Tao Te KaChing
Workin' the cash register of the Great Tao

Duplicate Files, Hash Codes, SQLite, and Me...

My wife's been getting on my case about having a gazillion different hard drives with everything and our mothers on them all around the house.  I mean, come on everybody, she just wants her pictures in one @%$!# spot!  She also "misused" Picasa, and now has a bunch of duplicates on her laptop (she doesn't read my blog, so I ain't worried she'll read that).

So, out shopping for Little Liam last weekend, and we decide to pop into Circuit City's closing-its-doors blowout sale.  I grabbed her a 500 GB Western Digital external drive and, when we got home, proceeded immediately on a simple solution to shut her pie hole.

The result: MyPicturesConsolidator!  It is a WYSIWYG image grabber, duplicate detector, and file-copier-consolidator all in one, gorgeous package!

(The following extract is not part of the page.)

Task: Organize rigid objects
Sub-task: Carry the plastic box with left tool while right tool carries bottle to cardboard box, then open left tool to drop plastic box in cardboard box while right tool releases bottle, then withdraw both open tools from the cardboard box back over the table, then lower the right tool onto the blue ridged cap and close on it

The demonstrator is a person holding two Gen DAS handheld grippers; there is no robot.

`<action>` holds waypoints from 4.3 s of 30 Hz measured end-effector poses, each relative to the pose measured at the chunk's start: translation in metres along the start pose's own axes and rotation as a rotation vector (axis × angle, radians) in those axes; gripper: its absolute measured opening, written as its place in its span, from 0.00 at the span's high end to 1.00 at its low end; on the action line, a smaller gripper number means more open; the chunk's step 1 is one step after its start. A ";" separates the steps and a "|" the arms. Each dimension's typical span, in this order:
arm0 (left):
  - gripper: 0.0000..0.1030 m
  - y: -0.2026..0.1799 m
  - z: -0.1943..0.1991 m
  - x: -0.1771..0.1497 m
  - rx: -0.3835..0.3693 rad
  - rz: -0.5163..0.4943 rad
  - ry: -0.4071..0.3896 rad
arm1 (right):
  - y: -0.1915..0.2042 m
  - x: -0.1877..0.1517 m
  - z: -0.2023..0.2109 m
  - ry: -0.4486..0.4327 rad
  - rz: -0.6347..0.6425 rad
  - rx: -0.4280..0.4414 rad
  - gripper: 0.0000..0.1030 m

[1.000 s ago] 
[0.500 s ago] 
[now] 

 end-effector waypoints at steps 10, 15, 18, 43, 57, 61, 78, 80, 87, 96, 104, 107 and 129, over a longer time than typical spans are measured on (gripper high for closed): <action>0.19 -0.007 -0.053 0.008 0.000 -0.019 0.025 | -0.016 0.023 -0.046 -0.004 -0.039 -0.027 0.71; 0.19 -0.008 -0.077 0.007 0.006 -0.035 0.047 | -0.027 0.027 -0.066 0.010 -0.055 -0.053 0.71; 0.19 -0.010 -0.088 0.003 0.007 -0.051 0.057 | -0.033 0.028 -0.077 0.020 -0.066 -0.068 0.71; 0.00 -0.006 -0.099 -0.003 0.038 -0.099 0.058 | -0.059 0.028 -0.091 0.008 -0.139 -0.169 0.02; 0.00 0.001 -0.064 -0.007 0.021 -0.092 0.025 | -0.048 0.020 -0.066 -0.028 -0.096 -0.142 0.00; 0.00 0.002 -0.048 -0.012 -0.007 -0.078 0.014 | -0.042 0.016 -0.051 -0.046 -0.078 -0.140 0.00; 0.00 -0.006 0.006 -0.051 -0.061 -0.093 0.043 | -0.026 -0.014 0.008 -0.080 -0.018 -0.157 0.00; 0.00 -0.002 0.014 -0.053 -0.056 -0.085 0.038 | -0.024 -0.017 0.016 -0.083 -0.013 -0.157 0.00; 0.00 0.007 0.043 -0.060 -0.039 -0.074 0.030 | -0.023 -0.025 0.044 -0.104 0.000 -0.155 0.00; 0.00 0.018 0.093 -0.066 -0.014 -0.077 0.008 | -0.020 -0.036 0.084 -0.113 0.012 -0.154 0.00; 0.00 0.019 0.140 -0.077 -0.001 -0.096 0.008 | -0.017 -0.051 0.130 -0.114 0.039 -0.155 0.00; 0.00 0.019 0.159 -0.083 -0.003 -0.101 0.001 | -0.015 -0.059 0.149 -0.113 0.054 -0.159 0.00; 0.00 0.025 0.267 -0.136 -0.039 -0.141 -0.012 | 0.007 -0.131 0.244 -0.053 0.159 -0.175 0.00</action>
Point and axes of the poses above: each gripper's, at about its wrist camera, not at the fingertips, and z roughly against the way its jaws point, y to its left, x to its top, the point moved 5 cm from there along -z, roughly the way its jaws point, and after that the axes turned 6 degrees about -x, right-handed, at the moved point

Ok, this program is NOT a work of art, but may contain some good stuff you can use, and it works pretty solidly, so...


How it works:

First, you select where you want any pictures it finds to get copied to:


Second, select the logical drive you want to scan for pictures.  I included a Refresh Drive List button for changing between USB drives:


Third, click Find My Pictures!  And you're good!

Behind the scenes:

I wanted a "list" to be maintained that kept track of files we've gone through.  I decided to use a SQLite database that would hold MD5 and SHA1 hashes of the pictures.  A good side effect of this is, just take it with the exe and SQLite dll to another computer along with your destination drive (or network share path, etc.), and the duplicates list maintained in the SQLite db should work golden for you.

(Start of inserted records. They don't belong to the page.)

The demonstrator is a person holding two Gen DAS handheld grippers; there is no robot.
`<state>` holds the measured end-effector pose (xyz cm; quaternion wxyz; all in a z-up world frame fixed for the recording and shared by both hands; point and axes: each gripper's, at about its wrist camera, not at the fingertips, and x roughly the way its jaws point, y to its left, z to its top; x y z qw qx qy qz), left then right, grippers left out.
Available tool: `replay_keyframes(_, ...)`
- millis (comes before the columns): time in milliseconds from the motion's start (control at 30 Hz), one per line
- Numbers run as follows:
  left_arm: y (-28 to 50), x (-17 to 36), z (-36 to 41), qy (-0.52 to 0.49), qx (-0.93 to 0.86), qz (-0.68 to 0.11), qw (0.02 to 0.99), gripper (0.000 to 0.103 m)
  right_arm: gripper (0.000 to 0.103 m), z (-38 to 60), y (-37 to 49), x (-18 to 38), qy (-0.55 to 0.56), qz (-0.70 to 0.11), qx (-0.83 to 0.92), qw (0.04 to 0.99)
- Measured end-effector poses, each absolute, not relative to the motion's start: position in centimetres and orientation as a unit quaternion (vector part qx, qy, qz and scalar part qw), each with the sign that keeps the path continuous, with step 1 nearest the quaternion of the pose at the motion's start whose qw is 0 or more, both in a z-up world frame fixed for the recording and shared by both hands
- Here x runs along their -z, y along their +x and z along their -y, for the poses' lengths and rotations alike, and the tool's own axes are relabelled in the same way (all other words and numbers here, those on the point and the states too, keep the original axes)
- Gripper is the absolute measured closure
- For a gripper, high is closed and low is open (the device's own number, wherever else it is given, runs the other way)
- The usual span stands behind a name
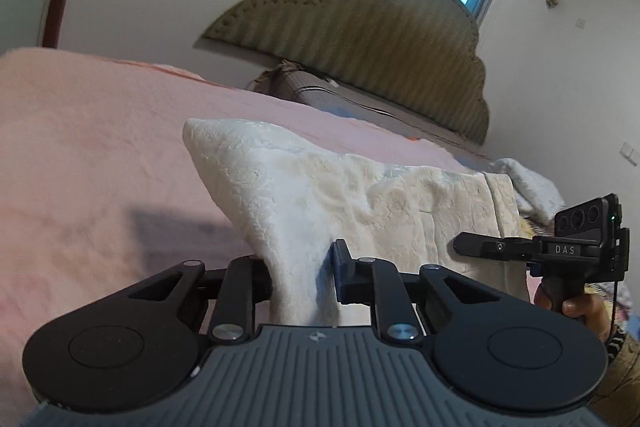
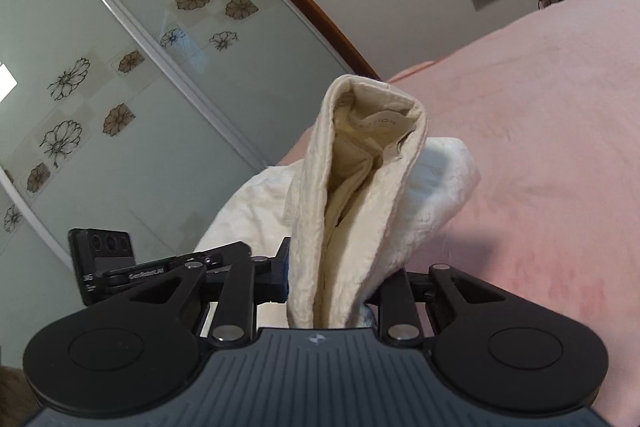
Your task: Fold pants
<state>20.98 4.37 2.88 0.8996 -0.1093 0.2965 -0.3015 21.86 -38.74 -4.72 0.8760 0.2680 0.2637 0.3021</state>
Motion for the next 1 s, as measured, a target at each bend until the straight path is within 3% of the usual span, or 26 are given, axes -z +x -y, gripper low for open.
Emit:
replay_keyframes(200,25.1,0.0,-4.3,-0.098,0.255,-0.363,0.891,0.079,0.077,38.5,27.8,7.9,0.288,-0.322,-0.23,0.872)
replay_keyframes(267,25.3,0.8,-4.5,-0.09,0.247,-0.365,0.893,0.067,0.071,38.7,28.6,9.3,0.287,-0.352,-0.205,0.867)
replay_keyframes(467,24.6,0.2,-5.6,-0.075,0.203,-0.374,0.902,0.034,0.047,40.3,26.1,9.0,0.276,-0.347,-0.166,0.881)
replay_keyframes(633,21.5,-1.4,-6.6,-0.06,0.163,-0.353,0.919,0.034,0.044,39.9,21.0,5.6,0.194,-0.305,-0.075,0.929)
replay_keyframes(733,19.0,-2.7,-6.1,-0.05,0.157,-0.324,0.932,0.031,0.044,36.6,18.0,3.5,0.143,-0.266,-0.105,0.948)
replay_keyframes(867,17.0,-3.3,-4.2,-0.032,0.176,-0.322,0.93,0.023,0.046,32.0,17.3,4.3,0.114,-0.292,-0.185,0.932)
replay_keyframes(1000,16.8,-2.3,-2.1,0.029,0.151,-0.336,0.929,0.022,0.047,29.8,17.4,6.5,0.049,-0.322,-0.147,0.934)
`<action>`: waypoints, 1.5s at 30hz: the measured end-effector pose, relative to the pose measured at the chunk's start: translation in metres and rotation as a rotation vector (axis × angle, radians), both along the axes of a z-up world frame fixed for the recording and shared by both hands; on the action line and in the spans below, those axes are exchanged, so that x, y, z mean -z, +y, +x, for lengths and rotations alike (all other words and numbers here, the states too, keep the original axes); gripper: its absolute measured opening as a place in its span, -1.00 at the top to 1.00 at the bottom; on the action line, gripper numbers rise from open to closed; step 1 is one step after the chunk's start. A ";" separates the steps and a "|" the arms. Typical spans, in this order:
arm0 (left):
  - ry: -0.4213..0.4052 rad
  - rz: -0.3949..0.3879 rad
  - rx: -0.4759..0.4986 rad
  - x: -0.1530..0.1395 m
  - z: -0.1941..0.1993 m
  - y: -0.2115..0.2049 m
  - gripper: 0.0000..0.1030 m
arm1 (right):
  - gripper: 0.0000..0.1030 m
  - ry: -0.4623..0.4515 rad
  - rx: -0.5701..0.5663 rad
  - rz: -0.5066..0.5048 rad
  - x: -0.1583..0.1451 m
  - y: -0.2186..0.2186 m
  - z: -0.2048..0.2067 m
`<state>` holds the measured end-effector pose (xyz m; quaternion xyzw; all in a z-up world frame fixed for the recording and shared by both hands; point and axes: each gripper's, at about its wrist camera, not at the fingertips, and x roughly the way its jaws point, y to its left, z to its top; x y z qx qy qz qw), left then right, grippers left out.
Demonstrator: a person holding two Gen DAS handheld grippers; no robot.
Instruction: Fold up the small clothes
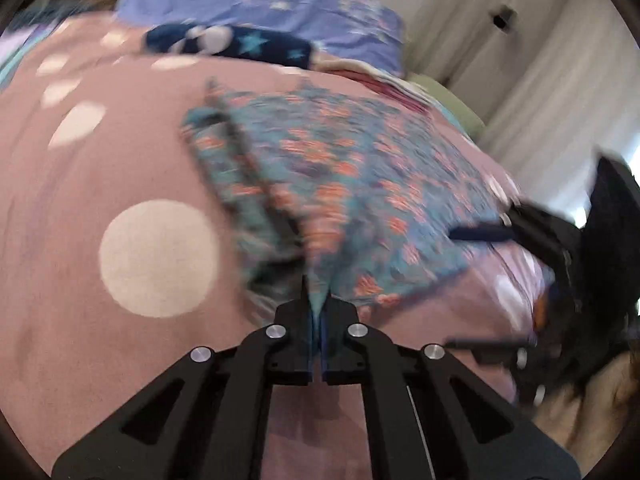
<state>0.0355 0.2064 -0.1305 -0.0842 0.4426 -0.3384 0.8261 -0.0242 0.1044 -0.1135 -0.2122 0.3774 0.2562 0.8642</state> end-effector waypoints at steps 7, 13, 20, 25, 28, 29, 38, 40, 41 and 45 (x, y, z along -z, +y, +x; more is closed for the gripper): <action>-0.057 -0.009 -0.010 -0.023 -0.003 0.009 0.14 | -0.55 -0.038 -0.053 -0.046 0.008 0.023 -0.005; -0.107 -0.038 -0.117 -0.046 0.054 0.020 0.01 | -0.55 -0.031 -0.068 -0.043 0.015 0.029 0.000; 0.047 0.065 -0.144 -0.008 0.177 -0.021 -0.05 | -0.55 -0.056 -0.070 -0.038 0.015 0.039 0.010; 0.024 0.061 -0.141 -0.013 0.204 -0.043 0.96 | -0.55 0.011 -0.062 -0.011 0.027 0.039 0.023; -0.055 0.039 -0.164 -0.032 0.207 -0.029 0.96 | -0.58 0.121 -0.033 0.096 0.034 0.026 0.039; -0.039 0.036 -0.166 -0.030 0.210 -0.023 0.95 | -0.58 0.138 -0.033 0.120 0.034 0.023 0.042; -0.029 0.041 -0.259 -0.030 0.185 0.037 0.41 | -0.60 0.107 -0.040 0.109 0.034 0.023 0.043; -0.011 0.045 -0.192 -0.028 0.171 0.038 0.40 | -0.60 0.104 -0.038 0.109 0.035 0.025 0.038; 0.000 0.049 -0.162 -0.025 0.166 0.038 0.40 | -0.60 0.104 -0.038 0.110 0.036 0.025 0.038; 0.040 0.104 -0.072 -0.005 0.147 0.022 0.41 | -0.59 0.082 -0.032 0.097 0.035 0.027 0.032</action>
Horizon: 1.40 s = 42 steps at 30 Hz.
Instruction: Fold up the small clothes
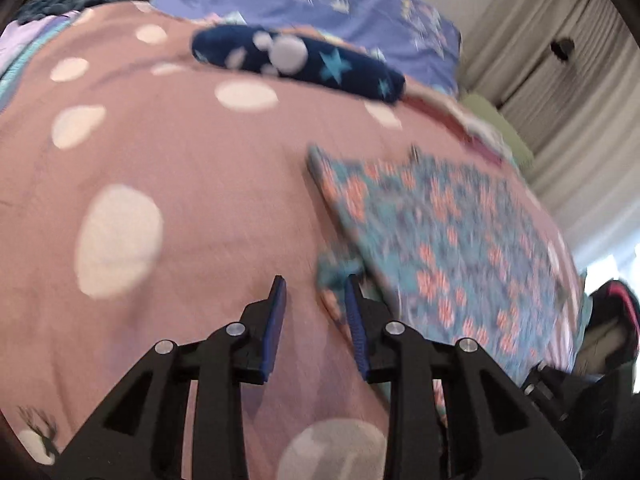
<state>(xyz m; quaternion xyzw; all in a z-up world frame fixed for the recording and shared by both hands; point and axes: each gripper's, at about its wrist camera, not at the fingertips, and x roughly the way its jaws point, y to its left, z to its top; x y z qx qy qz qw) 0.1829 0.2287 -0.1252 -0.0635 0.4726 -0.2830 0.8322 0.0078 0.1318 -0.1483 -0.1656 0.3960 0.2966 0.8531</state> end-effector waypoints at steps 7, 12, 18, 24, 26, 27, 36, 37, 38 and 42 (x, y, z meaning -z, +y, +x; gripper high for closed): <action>0.007 -0.078 -0.051 0.006 0.018 -0.011 0.91 | -0.31 -0.222 -0.004 -0.152 -0.018 0.036 -0.017; 0.014 -0.092 -0.082 0.008 0.028 -0.016 0.96 | -0.05 -0.310 0.014 -0.334 0.003 0.065 -0.012; 0.004 -0.105 -0.131 0.010 0.037 -0.012 0.97 | 0.93 -0.318 -0.004 -0.307 -0.002 0.071 -0.021; -0.003 -0.173 -0.178 0.005 0.029 0.009 0.78 | 0.77 -0.292 0.006 -0.305 0.005 0.065 -0.020; 0.001 -0.187 -0.173 -0.001 0.018 0.017 0.34 | 0.53 -0.315 -0.006 -0.312 0.004 0.068 -0.027; 0.001 -0.183 -0.155 -0.003 0.013 0.017 0.09 | 0.51 -0.328 -0.008 -0.321 0.004 0.069 -0.032; 0.047 -0.177 0.008 0.010 -0.014 -0.018 -0.07 | 0.19 -0.323 0.059 -0.346 0.004 0.068 -0.028; 0.061 -0.201 -0.003 0.011 -0.010 -0.020 0.11 | 0.23 -0.324 0.068 -0.347 0.004 0.071 -0.024; 0.094 -0.225 -0.024 0.014 -0.001 -0.022 0.69 | 0.25 -0.324 0.071 -0.346 0.005 0.073 -0.021; 0.119 -0.282 -0.144 0.012 0.017 -0.020 0.89 | 0.93 -0.280 0.082 -0.295 0.000 0.073 -0.008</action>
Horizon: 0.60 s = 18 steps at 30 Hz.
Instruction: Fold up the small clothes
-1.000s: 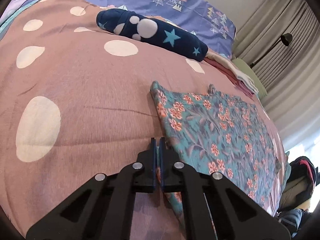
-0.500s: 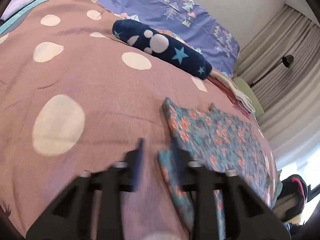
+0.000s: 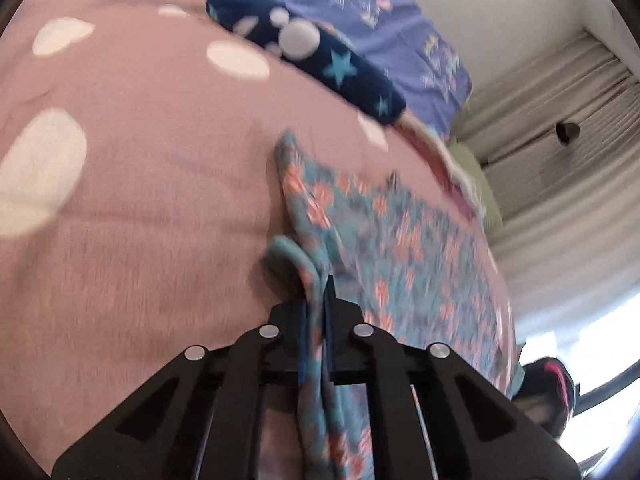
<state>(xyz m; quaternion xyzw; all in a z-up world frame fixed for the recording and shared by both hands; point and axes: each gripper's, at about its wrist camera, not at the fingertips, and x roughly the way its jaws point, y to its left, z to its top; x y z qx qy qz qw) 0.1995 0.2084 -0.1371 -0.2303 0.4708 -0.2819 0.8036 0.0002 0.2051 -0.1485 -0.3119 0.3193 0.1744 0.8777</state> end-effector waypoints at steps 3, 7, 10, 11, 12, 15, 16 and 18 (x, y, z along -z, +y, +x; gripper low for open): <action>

MD5 and SHA1 generation is, for lack of a better phrase, retardedly easy via .NET.  An MD5 hash of a file, for instance, can be had in one line of code:

byte[] md5Hash = new System.Security.Cryptography.MD5CryptoServiceProvider().ComputeHash(System.IO.File.ReadAllBytes(filename));

The code is here.  Go ahead and take a look.  There's some dumb things I'm doing in there that deal with my wife's needs (i.e. Picasa uses file creation dates, ergo I try to find the earliest for her when I can, etc.).